New Delhi, October 13, 2021: The Supreme Court has recently ruled that a direction given by the Maharashtra Electricity Regulatory Commission (MERC) cannot be interfered with, in exercise of powers u/s 125 of the Electricity Act, 2003 which corresponds to the power of Second Appeal u/s 100 of the CPC, since the sine qua non for entertaining an appeal is the existence of a substantial question of law.
A Division Bench of Justice Indira Banerjee and Justice V. Ramasubramanian therefore observed that MERC acted within the scope of its power of regulatory supervision in directing the Maharashtra State Electricity Distribution Company Ltd. (appellant) to make payment of Late Payment Surcharge (LPS) within the time stipulated in the order of MERC, which was rightly upheld by the Appellate Tribunal for Electricity (APTEL).
It is well settled by various decisions of this Court that an Electricity Regulatory Commission such as MERC constituted under the Electricity Act, has all the trappings of a Court and the MERC is a substitute for a Civil Court in respect of all disputes between licensees and Power Generating Companies, added the Bench.
The observation came pursuant to an Appeal challenging the judgment passed by the APTEL, affirming an order passed by the MERC, whereby MERC rejected the contention of the appellant that introduction by Reserve Bank of India (RBI) of the Base Rate system and the Marginal Cost of Funds Based Lending Rate system constituted a change in law, within the meaning of the expression ‘Change in Law’ as defined in the respective Power Purchase Agreements between the appellant and the respondent – Power Generating Companies, so as to alter the rate of Late Payment Surcharge (LPS) payable by the appellant to the Power Generating Companies under the respective Power Purchase Agreements.
The Apex Court noted that the stereotype Power Purchase Agreements containing identical terms and conditions are executed by the appellant with different Power Generating Companies.

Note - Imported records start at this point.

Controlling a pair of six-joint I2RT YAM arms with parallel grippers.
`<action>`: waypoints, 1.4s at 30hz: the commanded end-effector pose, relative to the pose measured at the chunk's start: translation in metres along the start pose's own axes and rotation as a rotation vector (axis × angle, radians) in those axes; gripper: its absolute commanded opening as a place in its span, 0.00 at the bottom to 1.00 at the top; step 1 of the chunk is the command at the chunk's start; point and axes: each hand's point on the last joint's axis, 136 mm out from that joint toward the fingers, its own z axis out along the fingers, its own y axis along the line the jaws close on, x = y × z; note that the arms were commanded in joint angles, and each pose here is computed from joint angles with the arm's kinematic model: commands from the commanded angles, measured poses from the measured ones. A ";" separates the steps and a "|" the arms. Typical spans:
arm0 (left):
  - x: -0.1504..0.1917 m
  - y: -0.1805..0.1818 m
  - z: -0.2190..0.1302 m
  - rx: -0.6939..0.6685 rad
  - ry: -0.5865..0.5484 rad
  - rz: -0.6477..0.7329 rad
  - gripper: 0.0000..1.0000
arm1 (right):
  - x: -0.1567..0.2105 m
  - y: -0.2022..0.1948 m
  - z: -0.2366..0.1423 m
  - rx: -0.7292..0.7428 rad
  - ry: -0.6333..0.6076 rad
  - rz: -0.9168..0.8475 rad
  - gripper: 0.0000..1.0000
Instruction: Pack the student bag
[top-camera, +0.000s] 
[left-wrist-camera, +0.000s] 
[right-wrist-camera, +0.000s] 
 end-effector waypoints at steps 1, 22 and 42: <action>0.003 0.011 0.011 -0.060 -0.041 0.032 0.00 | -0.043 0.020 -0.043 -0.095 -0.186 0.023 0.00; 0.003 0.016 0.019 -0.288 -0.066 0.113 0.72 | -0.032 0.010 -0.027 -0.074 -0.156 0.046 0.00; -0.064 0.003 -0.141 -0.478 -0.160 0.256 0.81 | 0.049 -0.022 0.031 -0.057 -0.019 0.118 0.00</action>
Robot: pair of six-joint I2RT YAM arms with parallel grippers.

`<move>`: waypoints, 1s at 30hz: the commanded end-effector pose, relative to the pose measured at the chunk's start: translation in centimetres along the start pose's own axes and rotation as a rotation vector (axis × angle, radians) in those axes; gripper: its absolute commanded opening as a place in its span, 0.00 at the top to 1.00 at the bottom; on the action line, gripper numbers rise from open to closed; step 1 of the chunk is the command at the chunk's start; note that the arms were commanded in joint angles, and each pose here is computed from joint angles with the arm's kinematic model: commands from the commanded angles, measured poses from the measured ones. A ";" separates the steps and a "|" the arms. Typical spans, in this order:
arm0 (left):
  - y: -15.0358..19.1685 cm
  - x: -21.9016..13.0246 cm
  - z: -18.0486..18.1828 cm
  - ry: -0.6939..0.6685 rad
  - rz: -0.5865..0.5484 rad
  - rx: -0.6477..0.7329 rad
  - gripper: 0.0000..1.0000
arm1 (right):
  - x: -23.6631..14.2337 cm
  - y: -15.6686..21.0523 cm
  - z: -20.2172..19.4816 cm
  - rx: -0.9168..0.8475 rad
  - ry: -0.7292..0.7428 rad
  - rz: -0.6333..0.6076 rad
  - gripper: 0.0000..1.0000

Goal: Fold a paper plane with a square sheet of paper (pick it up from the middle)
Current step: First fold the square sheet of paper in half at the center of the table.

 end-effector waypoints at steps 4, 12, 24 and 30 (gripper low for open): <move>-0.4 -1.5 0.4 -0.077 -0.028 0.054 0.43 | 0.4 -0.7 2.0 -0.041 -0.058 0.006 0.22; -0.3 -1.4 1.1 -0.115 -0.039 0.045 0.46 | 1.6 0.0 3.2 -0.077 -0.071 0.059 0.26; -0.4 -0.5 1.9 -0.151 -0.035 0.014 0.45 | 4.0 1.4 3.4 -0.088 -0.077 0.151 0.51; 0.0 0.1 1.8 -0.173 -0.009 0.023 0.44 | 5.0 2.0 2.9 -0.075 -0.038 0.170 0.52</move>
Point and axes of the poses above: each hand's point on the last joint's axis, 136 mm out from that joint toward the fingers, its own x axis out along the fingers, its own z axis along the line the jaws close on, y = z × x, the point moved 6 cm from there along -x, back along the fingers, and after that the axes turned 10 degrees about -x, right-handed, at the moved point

“It is patently obvious that the Power Generating Companies only agree to terms and conditions of an agreement prepared by the Appellant. It is difficult to accept that the Appellant should incorporate in their stereotype Power Purchase Agreements, a provision for payment of LPS at a rate 2% higher than the SBAR, in case of late payment of invoices/bills, without any pre estimation of the loss likely to be suffered by a Power Generating Company, by reason of non-payment of bills in time, more so when the Late Payment Surcharge is linked to the rate of interest in respect of specific types of loan, charged by a leading nationalized bank with the largest numbers of branches spread all over the country including rural areas”, observed the Court.
Speaking for the Bench, Justice Banerjee opined that in this second appeal u/s 125 of the Electricity Act 2003, which is only to be heard on a substantial question of law, this Court would not embark upon the exercise of making a factual enquiry into the mode and manner in which the Power Generating Companies meet their working capital requirements and interest that individual Power Generating Companies pay to their lenders.
It is axiomatic that the Power Purchase Agreements provide for computation of Late Payment Surcharge in a particular manner to avoid the time consuming exercise of assessing the losses of individual Power Generating Companies by reason of late payment of their bills, added Justice Banerjee.
The Top Court also observed that SBAR (State Bank Advance Rate) has been made the benchmark for computation of Late Payment Surcharge, irrespective of whether the Power Generating Companies are financed by the State Bank of India or any of its subsidiaries.
The LPS provision is in the nature of a caution to arrange their affairs and finances keeping the upper limit of LPS of 2% above the SBAR in view, so that the Power Generating Company desists from borrowing at an uneconomic rate of interest, clarified the Top Court.
There being no dispute in the present case with regard to the principal sums due under the monthly bills, Justice Banerjee said that the interest on delayed payment at 2% in excess of SBI PLR cannot be said to be arbitrarily high, and hence there is no reason to reduce the contractual rate of interest and thereby alter or modify the contract between the parties, in exercise of its powers under Article 142 of the Constitution of India.
“We need not go into the question whether or not the Appellant has funds to clear its interest liability. The Appellant cannot continue to get supply of electricity without having appropriate funds. Appellant would necessarily have to raise funds to clear its contractual obligations. Even assuming that the burden of interest would have to be passed on to the consumers, that cannot be the ground for the Appellant to resile from its contractual commitment to the Power Generating Companies. The Appellant cannot pass on the burden for delay in making payment to the Power Generating Companies”, observed the Apex Court.
Reliance by the Appellant, upon the tariff regulations framed by MERC for determination of tariff for Power Generating Companies under Section 62 of the Electricity Act 2003, is untenable since the Tariff Regulations have no application in this case where Power Purchase Agreements (PPAs) have been executed pursuant to a bidding process, under Section 63 of the Electricity Act, added the Court.